Neumann nodded. It was not the truth but Neumann saw no harm in it. Jenny Colville had a terrible schoolgirl crush on him; it was obvious. She made up some excuse to drop by the Dogherty cottage every day and never turned down an invitation from Mary to stay for tea or supper. Neumann had tried to pay an appropriate amount of attention to Jenny and carefully avoided putting himself in any situation where he might be alone with her. Until now. He would try to turn the conversation to his advantage-to take stock of how well his cover story was holding up in the village. They walked in silence, Jenny staring out at the sea. Neumann grabbed up a handful of stones and skipped them across the waves.

Jenny said, "Do you mind talking about the war?"

"Of course not."

"Your wounds-were they bad?"

"Bad enough to cut short my fighting days and give me a one-way ticket home."

"Where were you wounded?"

"In the head. Someday, when I know you better, I'll lift up my hair and show the scars."

She looked at him and smiled. "Your head looks fine to me."

"And what do you mean by that, Jenny Colville?"

"It means you're a handsome man. And you're smart too. I can tell."

The wind blew a strand of hair across Jenny's face. She tucked it back under her woolen cap with a brush of her hand.

"I just don't understand what you're doing in a place like Hampton Sands."

So his cover story had aroused suspicion in the village!

"I needed a place to rest and get well. The Doghertys offered to let me come here and stay with them, and I took them up on it."

"Why don't I believe that story?"

"You should, Jenny. It's the truth."

"My father thinks you're a criminal or a terrorist. He says Sean used to be a member of the IRA."

"Jenny, can you really picture Sean Dogherty as a member of the Irish Republican Army? Besides, your father has serious problems of his own."

Jenny's face darkened. She stopped walking and turned to face him. "And what's that supposed to mean?"

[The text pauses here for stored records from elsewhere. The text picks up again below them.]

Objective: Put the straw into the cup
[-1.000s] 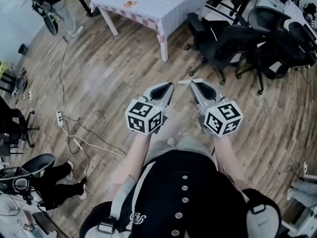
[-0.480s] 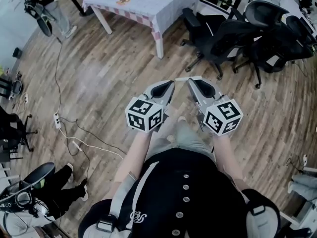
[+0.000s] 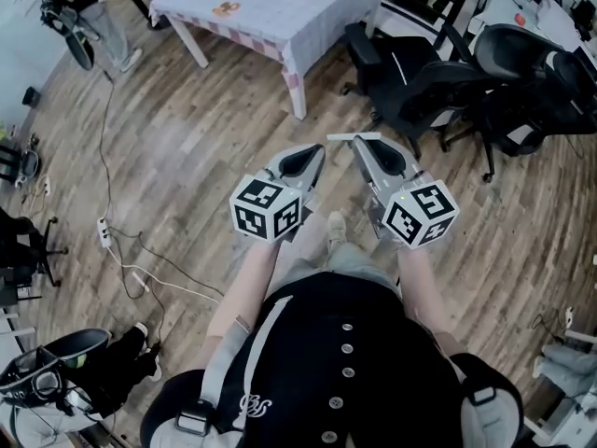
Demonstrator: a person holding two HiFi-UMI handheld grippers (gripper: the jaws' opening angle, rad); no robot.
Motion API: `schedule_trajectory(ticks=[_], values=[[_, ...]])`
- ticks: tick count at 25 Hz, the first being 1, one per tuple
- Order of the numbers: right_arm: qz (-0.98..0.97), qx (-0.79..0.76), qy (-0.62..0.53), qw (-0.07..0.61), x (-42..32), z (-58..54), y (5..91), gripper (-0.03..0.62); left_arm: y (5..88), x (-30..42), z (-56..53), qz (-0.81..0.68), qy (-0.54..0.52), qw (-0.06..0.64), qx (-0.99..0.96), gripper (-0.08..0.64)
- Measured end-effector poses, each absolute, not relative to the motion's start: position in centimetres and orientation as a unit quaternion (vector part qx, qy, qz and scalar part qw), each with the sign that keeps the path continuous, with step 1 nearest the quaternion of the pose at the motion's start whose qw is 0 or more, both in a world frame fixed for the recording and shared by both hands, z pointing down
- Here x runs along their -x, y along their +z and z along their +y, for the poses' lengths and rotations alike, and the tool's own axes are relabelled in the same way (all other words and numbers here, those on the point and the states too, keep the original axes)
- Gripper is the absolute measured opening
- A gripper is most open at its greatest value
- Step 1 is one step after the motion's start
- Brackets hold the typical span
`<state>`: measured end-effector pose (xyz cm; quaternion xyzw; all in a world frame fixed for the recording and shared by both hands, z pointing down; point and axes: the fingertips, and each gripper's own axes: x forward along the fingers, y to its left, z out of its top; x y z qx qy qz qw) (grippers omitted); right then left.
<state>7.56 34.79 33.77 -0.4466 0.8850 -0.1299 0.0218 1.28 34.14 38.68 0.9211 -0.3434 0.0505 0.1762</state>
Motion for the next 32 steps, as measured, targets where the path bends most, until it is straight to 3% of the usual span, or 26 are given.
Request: schedule_trajectory(ticks=[19, 32], values=[[0.898, 0.414, -0.146, -0.012, -12.5, 17.1, 35.0, 0.046, 39.4, -6.5, 17.8, -0.366, 0.046, 0.202, -0.907, 0.0], [0.889, 0.429, -0.157, -0.025, -12.8, 8.6, 37.1, 0.046, 41.1, -5.3, 8.5, -0.371, 0.057, 0.212, -0.903, 0.0]])
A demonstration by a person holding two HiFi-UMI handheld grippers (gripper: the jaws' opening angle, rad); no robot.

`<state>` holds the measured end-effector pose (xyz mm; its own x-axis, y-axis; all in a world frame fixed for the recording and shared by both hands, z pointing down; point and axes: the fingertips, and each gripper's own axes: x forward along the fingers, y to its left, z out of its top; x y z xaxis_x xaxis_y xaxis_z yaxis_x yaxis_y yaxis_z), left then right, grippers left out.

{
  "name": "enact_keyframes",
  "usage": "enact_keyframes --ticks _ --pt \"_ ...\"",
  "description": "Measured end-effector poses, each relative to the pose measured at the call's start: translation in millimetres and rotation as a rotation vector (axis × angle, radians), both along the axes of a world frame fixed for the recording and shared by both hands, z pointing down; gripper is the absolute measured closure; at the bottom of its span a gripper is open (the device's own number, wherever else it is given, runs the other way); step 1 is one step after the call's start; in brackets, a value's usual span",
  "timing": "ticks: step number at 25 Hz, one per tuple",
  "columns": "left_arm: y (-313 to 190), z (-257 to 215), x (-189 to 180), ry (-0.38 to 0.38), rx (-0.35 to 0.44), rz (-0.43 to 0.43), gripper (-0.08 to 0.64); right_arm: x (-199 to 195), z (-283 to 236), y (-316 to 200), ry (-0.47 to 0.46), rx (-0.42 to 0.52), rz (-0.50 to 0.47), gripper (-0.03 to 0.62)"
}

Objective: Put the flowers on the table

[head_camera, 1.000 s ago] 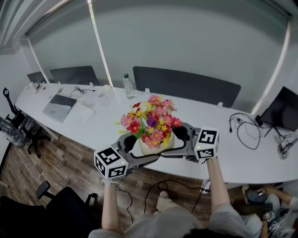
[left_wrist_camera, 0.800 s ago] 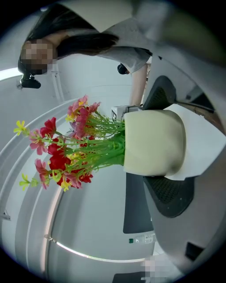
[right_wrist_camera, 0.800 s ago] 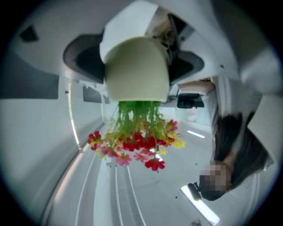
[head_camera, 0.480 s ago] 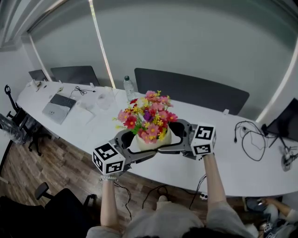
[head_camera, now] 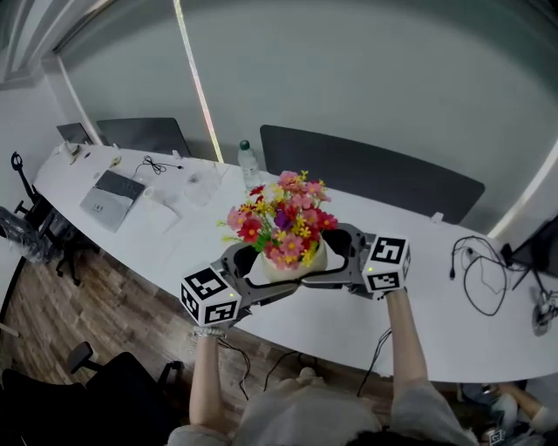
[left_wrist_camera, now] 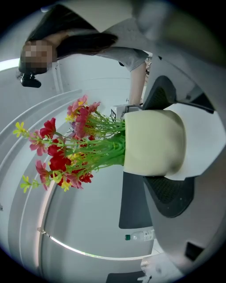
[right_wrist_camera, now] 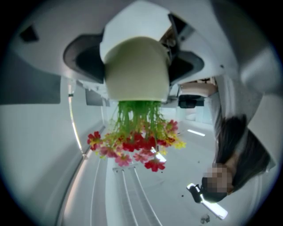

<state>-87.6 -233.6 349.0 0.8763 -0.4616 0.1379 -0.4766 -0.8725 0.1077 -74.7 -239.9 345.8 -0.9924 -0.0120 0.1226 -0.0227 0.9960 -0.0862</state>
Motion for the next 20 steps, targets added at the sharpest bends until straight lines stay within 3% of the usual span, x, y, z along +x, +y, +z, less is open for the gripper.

Neumann feared he had taken it too far. Perhaps it was better to disengage, make an excuse, and change the subject. But something made him want to finish what he started. He thought, Why can't I keep my mouth shut and walk away from this? He knew the answer, of course. His own stepfather had been a vicious bastard, quick with a backhand across the face or a cruel remark that brought tears to his eyes. He felt certain Jenny Colville had endured worse physical abuse than he ever had. He wanted to say something to her that would let her know that things did not always have to be this way. He wanted to tell her she was not alone. He wanted to help her.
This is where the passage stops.